- _TASK GOAL_:
All records below are to be transcribed exactly, with every picture left out.

- _DATA PROVIDED_:
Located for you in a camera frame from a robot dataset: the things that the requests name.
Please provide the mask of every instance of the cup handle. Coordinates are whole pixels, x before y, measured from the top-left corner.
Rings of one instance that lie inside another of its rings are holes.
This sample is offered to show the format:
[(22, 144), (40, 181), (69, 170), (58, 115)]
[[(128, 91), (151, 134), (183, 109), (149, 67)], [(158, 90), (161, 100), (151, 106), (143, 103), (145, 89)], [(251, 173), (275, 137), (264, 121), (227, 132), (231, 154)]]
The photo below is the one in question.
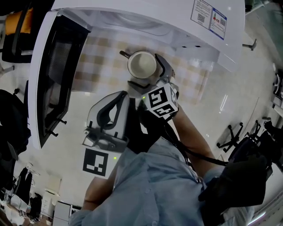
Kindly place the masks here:
[(128, 53), (126, 53), (126, 52), (124, 52), (124, 51), (120, 51), (120, 54), (121, 54), (122, 56), (124, 56), (125, 58), (128, 58), (128, 59), (129, 59), (129, 57), (131, 56), (130, 54), (128, 54)]

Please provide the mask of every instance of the coffee cup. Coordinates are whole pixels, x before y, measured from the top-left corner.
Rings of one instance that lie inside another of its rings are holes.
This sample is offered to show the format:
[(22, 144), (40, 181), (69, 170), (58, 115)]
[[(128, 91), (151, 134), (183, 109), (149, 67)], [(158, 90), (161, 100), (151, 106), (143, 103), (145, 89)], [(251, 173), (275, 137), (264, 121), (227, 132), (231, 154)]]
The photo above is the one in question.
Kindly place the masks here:
[(137, 79), (147, 79), (156, 71), (156, 59), (147, 51), (138, 51), (132, 55), (120, 51), (120, 54), (128, 59), (128, 70)]

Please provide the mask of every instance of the qr code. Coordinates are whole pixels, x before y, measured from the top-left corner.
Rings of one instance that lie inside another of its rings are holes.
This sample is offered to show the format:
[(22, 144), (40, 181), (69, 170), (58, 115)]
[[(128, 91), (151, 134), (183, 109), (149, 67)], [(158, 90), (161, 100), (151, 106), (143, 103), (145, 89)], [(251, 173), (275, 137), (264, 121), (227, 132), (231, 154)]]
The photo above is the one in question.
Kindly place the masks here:
[(203, 22), (203, 23), (204, 23), (204, 19), (205, 19), (205, 17), (199, 13), (199, 15), (198, 15), (198, 20), (199, 20), (200, 22)]
[(223, 26), (226, 26), (226, 21), (222, 18), (220, 18), (220, 23), (223, 25)]

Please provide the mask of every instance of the white floor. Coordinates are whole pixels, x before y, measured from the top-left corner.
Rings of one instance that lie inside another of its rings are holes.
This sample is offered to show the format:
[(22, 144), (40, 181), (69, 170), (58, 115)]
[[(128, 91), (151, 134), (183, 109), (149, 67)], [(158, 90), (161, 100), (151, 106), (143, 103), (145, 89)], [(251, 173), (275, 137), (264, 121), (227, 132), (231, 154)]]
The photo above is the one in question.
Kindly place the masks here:
[[(253, 40), (243, 34), (243, 43), (252, 44)], [(279, 118), (271, 108), (272, 83), (275, 78), (272, 63), (274, 60), (267, 53), (261, 39), (252, 52), (243, 48), (238, 70), (230, 73), (215, 67), (207, 81), (203, 98), (198, 105), (184, 105), (183, 108), (197, 129), (205, 137), (215, 157), (227, 159), (230, 151), (225, 154), (216, 147), (218, 141), (223, 142), (228, 136), (228, 125), (236, 127), (244, 124), (242, 135), (250, 132), (255, 120), (262, 116), (270, 116), (275, 124)], [(11, 64), (2, 62), (4, 68)], [(16, 65), (15, 71), (0, 78), (0, 89), (13, 92), (17, 87), (24, 88), (28, 78), (29, 65)], [(102, 97), (94, 94), (73, 92), (69, 112), (64, 120), (67, 125), (59, 124), (57, 138), (50, 137), (44, 148), (38, 151), (29, 142), (27, 151), (22, 153), (20, 161), (15, 166), (18, 175), (26, 162), (34, 164), (34, 170), (39, 177), (34, 177), (36, 192), (43, 193), (48, 173), (62, 177), (60, 199), (72, 204), (81, 205), (85, 190), (92, 175), (82, 171), (83, 129), (90, 107)], [(268, 203), (276, 193), (282, 190), (283, 176), (274, 169), (274, 175), (268, 180), (265, 203)]]

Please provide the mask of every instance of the warning label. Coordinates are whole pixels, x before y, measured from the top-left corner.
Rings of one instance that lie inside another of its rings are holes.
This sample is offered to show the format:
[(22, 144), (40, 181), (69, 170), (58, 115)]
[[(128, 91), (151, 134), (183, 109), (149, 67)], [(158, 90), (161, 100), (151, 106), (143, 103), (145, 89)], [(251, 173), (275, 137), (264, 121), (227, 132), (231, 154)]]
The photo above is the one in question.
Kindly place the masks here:
[(224, 40), (227, 18), (217, 9), (213, 8), (210, 31)]
[(191, 20), (209, 29), (213, 7), (203, 0), (195, 0)]
[(191, 20), (224, 40), (227, 17), (203, 0), (195, 0)]

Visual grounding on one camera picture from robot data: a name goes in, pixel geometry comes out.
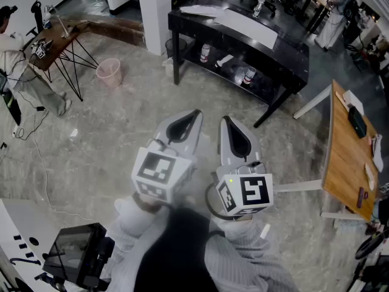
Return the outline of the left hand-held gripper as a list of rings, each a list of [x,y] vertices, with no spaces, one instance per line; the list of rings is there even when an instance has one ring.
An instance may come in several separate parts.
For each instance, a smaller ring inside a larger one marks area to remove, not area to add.
[[[139,195],[171,204],[191,180],[203,113],[179,112],[158,124],[146,147],[139,148],[131,174]]]

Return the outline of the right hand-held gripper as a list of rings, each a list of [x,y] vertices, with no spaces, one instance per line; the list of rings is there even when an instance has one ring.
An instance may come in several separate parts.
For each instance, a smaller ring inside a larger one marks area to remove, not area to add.
[[[261,161],[256,136],[240,121],[224,116],[219,126],[220,166],[213,173],[214,189],[222,209],[211,208],[215,217],[253,215],[274,204],[272,174]]]

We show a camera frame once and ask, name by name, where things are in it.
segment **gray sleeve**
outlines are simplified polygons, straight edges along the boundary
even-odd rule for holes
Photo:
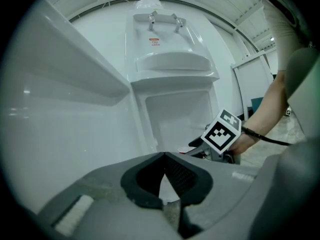
[[[262,4],[265,20],[276,44],[278,71],[284,71],[293,52],[304,45],[300,42],[294,27],[279,9],[268,0],[262,0]]]

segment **warning label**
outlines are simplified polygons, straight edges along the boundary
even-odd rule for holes
[[[159,46],[159,38],[149,38],[152,46]]]

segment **floor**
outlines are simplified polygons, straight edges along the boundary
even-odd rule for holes
[[[284,116],[266,135],[277,141],[297,143],[305,139],[295,114]],[[241,165],[261,167],[268,156],[281,154],[287,147],[260,140],[241,155]]]

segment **faucet handle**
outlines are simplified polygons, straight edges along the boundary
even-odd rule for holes
[[[179,32],[179,29],[182,28],[184,26],[184,23],[182,21],[181,18],[176,18],[175,19],[175,30],[174,32],[178,33]]]
[[[149,20],[149,27],[148,27],[148,30],[149,31],[152,31],[154,30],[154,26],[153,24],[155,24],[155,15],[157,15],[158,13],[154,10],[153,13],[151,13],[148,17],[148,20]]]

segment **black and white marker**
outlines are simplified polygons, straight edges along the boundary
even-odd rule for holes
[[[204,140],[218,154],[226,151],[241,135],[241,120],[222,109],[201,139]]]

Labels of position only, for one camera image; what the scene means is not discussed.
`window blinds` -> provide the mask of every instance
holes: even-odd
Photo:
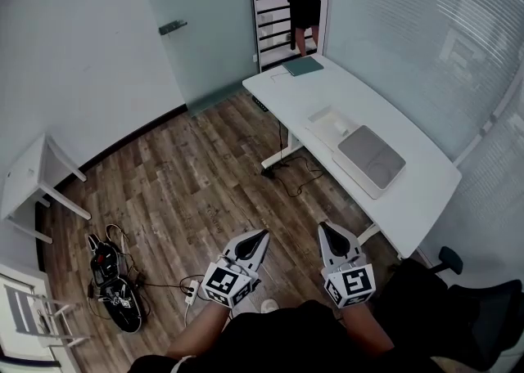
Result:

- _OUTPUT FOR THIS TASK_:
Located for you in a camera frame from a robot dataset: the things that the requests name.
Please provide the mask of every instance of the cup handle. Coordinates are whole pixels, x before y, measured from the top-left corner.
Rings of one instance that lie inside another of its rings are holes.
This sample is offered to show the format:
[(22, 144), (40, 181), (69, 170), (58, 115)]
[[(128, 91), (151, 134), (183, 109), (149, 67)], [(158, 90), (161, 100), (151, 106), (143, 103), (145, 89)], [(251, 173), (275, 137), (264, 121), (227, 132), (231, 154)]]
The photo below is the one in question.
Kindly place the masks here:
[(128, 53), (126, 53), (126, 52), (124, 52), (124, 51), (120, 51), (120, 54), (121, 54), (122, 56), (124, 56), (125, 58), (128, 58), (128, 59), (129, 59), (129, 57), (131, 56), (130, 54), (128, 54)]

Please provide the mask of every instance of the coffee cup. Coordinates are whole pixels, x before y, measured from the top-left corner.
Rings of one instance that lie inside another of its rings are holes.
This sample is offered to show the format:
[(22, 144), (40, 181), (69, 170), (58, 115)]
[[(128, 91), (151, 134), (183, 109), (149, 67)], [(158, 90), (161, 100), (151, 106), (143, 103), (145, 89)], [(251, 173), (275, 137), (264, 121), (227, 132), (231, 154)]]
The photo above is the one in question.
Kindly place the masks here:
[(137, 79), (147, 79), (156, 71), (156, 59), (147, 51), (138, 51), (132, 55), (120, 51), (120, 54), (128, 59), (128, 70)]

Please provide the mask of every instance of the qr code. Coordinates are whole pixels, x before y, measured from the top-left corner.
Rings of one instance that lie inside another of its rings are holes.
This sample is offered to show the format:
[(22, 144), (40, 181), (69, 170), (58, 115)]
[[(128, 91), (151, 134), (183, 109), (149, 67)], [(158, 90), (161, 100), (151, 106), (143, 103), (145, 89)], [(251, 173), (275, 137), (264, 121), (227, 132), (231, 154)]]
The photo above is the one in question.
Kindly place the masks here:
[(203, 22), (203, 23), (204, 23), (204, 19), (205, 19), (205, 17), (199, 13), (199, 15), (198, 15), (198, 20), (199, 20), (200, 22)]
[(223, 26), (226, 26), (226, 21), (222, 18), (220, 18), (220, 23), (223, 25)]

Please provide the mask of every instance of the white floor. Coordinates are whole pixels, x before y, measured from the top-left corner.
Rings of one instance that lie inside another of its rings are holes.
This sample is offered to show the format:
[(22, 144), (40, 181), (69, 170), (58, 115)]
[[(128, 91), (151, 134), (183, 109), (149, 67)], [(158, 90), (161, 100), (151, 106), (143, 103), (145, 89)], [(251, 173), (275, 137), (264, 121), (227, 132), (231, 154)]]
The photo above is the one in question.
Kindly place the masks here:
[[(253, 40), (243, 34), (243, 43), (252, 44)], [(279, 118), (271, 108), (272, 83), (275, 78), (272, 63), (274, 60), (267, 53), (261, 39), (252, 52), (243, 48), (238, 70), (230, 73), (215, 67), (207, 81), (203, 98), (198, 105), (184, 105), (183, 108), (197, 129), (205, 137), (215, 157), (227, 159), (230, 151), (225, 154), (216, 147), (218, 141), (223, 142), (228, 136), (228, 125), (236, 127), (244, 124), (242, 135), (250, 132), (255, 120), (262, 116), (270, 116), (275, 124)], [(11, 64), (2, 62), (4, 68)], [(16, 65), (15, 71), (0, 78), (0, 89), (13, 92), (17, 87), (24, 88), (28, 78), (29, 65)], [(102, 97), (94, 94), (73, 92), (69, 112), (64, 120), (67, 125), (59, 124), (57, 138), (50, 137), (44, 148), (38, 151), (29, 142), (27, 151), (22, 153), (20, 161), (15, 166), (18, 175), (26, 162), (34, 164), (34, 170), (39, 177), (34, 177), (36, 192), (43, 193), (48, 173), (62, 177), (60, 199), (72, 204), (81, 205), (85, 190), (92, 175), (82, 171), (83, 129), (90, 107)], [(268, 203), (276, 193), (282, 190), (283, 176), (274, 169), (274, 175), (268, 180), (265, 203)]]

Please provide the mask of every instance of the warning label. Coordinates are whole pixels, x before y, measured from the top-left corner.
Rings of one instance that lie inside another of its rings are holes.
This sample is offered to show the format:
[(22, 144), (40, 181), (69, 170), (58, 115)]
[[(128, 91), (151, 134), (183, 109), (149, 67)], [(158, 90), (161, 100), (151, 106), (143, 103), (145, 89)], [(251, 173), (275, 137), (264, 121), (227, 132), (231, 154)]]
The photo above is the one in question.
Kindly place the masks here:
[(224, 40), (227, 18), (217, 9), (213, 8), (210, 31)]
[(191, 20), (209, 29), (213, 7), (203, 0), (195, 0)]
[(191, 20), (224, 40), (227, 17), (203, 0), (195, 0)]

Visual grounding on one camera picture from robot data: a name goes in, pixel geometry comes out.
Return the outline of the left hand-held gripper as a list of rings, each a list of [x,y] vertices, with no spaces, one instance per line; the list of rings is there even when an instance has one ring.
An instance may come in several separate parts.
For each instance, a smaller ring inside a larger one marks area to remove, not area to add.
[[[139,195],[171,204],[191,180],[203,113],[179,112],[158,124],[146,147],[139,148],[131,174]]]

Return the outline of the right hand-held gripper as a list of rings, each a list of [x,y] vertices, with no spaces, one instance per line; the list of rings is there even when an instance has one ring.
An instance may come in several separate parts.
For each instance, a smaller ring inside a larger one marks area to remove, not area to add.
[[[261,161],[256,136],[240,121],[224,116],[219,126],[220,166],[213,173],[214,189],[222,209],[211,208],[215,217],[253,215],[274,204],[272,174]]]

We show a camera frame once and ask, name by name, where things are in it.
segment **gray sleeve**
outlines are simplified polygons, straight edges along the boundary
even-odd rule for holes
Photo:
[[[262,4],[265,20],[276,44],[278,71],[284,71],[293,52],[304,45],[300,42],[294,27],[279,9],[268,0],[262,0]]]

segment **warning label**
outlines are simplified polygons, straight edges along the boundary
even-odd rule for holes
[[[159,46],[159,38],[149,38],[152,46]]]

segment **floor**
outlines are simplified polygons, straight edges along the boundary
even-odd rule for holes
[[[284,116],[266,135],[277,141],[297,143],[305,139],[295,114]],[[241,165],[261,167],[268,156],[281,154],[287,147],[260,140],[241,155]]]

segment **faucet handle**
outlines are simplified polygons, straight edges along the boundary
even-odd rule for holes
[[[179,32],[179,29],[182,28],[184,26],[184,23],[182,21],[181,18],[176,18],[175,19],[175,30],[174,32],[178,33]]]
[[[149,20],[149,27],[148,27],[148,30],[149,31],[152,31],[154,30],[154,26],[153,24],[155,24],[155,15],[157,15],[158,13],[154,10],[153,13],[151,13],[148,17],[148,20]]]

segment **black and white marker**
outlines are simplified polygons, straight edges along the boundary
even-odd rule for holes
[[[204,140],[218,154],[226,151],[241,135],[241,120],[222,109],[201,139]]]

Labels of position only, for one camera image; what the scene means is not discussed.
`window blinds` -> provide the mask of every instance
holes: even-odd
Photo:
Result:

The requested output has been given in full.